▶ Task instructions:
Among the records below, find each line that includes the string "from" and copy it.
[Data to use]
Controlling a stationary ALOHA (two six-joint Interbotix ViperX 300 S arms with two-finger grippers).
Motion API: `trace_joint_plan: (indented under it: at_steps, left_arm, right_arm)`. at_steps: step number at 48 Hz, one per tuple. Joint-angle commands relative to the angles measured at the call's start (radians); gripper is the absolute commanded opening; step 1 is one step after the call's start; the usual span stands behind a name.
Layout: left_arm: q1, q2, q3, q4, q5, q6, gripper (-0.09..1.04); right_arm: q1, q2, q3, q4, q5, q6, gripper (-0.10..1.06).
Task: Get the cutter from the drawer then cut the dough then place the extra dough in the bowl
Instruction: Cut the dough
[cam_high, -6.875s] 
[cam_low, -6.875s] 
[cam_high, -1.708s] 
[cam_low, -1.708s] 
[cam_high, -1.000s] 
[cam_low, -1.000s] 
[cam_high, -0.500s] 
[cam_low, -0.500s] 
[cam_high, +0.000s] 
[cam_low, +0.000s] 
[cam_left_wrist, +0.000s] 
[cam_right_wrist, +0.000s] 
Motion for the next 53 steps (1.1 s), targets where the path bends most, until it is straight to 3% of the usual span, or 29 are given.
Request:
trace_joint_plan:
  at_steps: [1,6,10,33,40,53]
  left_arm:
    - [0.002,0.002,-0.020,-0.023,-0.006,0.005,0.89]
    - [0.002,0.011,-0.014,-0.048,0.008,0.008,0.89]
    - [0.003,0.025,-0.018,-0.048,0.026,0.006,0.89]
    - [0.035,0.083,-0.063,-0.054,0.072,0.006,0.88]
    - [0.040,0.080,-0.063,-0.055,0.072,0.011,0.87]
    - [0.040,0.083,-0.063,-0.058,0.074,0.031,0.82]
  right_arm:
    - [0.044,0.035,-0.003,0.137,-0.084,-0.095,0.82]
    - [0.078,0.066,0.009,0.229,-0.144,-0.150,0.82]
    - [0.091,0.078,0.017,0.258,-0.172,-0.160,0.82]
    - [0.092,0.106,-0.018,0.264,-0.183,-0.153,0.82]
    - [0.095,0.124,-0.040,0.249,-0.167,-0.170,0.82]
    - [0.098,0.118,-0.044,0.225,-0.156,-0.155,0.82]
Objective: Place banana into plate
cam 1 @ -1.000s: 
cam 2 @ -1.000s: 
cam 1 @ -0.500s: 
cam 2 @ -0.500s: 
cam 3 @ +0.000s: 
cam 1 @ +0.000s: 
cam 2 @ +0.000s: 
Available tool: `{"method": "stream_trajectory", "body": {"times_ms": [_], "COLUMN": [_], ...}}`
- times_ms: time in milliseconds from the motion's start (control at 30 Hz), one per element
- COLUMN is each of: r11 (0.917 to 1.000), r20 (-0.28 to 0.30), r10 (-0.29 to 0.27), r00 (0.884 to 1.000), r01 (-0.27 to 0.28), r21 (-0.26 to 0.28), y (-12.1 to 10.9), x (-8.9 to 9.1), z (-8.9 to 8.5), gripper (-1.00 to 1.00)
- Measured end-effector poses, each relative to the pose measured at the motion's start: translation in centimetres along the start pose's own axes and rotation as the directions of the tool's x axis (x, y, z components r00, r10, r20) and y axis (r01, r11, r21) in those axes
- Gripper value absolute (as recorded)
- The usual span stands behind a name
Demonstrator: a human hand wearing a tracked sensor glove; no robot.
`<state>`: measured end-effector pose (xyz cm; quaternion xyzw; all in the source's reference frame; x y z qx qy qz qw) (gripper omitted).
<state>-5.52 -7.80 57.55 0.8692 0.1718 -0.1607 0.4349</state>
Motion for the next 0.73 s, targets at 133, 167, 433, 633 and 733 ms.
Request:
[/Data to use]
▶ Response:
Task: Get the cutter from the drawer then cut the dough then place the extra dough in the bowl
- times_ms: time in milliseconds from the motion's start (control at 30 Hz), one per element

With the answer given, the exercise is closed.